In the bureaucratic welfare state, administrative problems grow geometrically with the number of administrators, who devise rules ostensibly to guarantee probity and increase efficiency, but whose effect in practice is to increase the number of administrators necessary to achieve any given end.

In the prison where I work, a problem has arisen in the provision of medical care. For complicated reasons, having to do with where records must be stored, doctors must now examine patients without their prescription charts in hand. The situation introduces a dilemma: either the doctor cannot prescribe at all, or he risks prescribing something incompatible with what the patient is already taking. This problem has continued unsolved for several months.

The obvious solution, as everyone acknowledges, is computerization. If the hospital called in a local firm, the computer work could be done in a week or two. But the contract would be above a certain size, and according to government rules must therefore be put out to bid—and put out to bid in every country in the European Union. The prison being a prison, moreover, anyone engaged on the installation of computers or software would have to have security clearance. If the winning company were Lithuanian, say, or Slovenian, this might pose a slight practical problem, easily outweighing any price advantage.

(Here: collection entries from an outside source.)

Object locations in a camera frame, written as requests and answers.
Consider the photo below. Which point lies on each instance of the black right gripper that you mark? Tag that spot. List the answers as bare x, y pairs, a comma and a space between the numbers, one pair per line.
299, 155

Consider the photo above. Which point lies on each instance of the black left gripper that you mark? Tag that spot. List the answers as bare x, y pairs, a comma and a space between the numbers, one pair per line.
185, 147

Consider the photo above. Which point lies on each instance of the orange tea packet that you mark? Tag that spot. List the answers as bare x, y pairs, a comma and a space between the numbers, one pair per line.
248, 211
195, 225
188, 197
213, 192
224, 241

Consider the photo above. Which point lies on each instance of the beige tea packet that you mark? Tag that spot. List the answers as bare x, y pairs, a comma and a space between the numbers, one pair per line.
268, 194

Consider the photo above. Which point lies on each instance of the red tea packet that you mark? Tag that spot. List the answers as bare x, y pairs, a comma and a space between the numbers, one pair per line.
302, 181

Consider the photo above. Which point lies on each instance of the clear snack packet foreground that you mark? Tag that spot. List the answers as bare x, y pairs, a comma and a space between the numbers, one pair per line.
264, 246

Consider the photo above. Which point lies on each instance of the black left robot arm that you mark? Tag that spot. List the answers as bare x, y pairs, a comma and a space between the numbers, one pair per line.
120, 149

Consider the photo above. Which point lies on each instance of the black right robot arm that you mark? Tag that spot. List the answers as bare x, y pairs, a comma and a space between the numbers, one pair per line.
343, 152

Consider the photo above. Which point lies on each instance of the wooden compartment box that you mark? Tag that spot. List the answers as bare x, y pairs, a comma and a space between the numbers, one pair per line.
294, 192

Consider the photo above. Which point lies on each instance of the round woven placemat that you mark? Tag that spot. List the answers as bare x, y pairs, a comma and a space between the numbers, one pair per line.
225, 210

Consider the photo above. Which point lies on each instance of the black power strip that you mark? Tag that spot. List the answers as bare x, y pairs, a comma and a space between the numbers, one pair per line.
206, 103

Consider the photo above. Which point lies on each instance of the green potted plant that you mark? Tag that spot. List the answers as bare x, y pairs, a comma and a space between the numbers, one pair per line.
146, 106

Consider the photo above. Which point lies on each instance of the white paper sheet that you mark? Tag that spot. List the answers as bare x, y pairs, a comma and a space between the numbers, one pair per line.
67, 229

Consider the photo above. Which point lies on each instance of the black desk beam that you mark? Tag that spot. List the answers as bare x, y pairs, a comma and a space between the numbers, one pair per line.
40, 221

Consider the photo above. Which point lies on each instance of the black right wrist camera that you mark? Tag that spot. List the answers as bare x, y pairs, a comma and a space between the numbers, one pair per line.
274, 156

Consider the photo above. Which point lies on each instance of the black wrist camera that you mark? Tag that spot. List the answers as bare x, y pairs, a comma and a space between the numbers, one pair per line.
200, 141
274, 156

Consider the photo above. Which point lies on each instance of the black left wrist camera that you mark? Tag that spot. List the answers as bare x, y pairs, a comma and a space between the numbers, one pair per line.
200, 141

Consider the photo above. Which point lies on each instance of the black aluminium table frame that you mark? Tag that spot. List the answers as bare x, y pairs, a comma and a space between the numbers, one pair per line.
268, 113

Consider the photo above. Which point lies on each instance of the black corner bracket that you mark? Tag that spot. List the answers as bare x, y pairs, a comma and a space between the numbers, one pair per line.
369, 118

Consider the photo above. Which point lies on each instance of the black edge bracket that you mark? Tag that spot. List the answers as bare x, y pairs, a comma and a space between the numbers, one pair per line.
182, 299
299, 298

So what could, with a minimum of local initiative, take two weeks will now take two years to achieve, if it is ever achieved. But at least many people will keep busy who otherwise might not have enough to do. The doctors’ frustration will mount and reach a peak, before it declines into cynical resignation with the realization that Kafka cannot be defeated. Of course, the possibility that a patient might one day pay with his life is not part of the equation.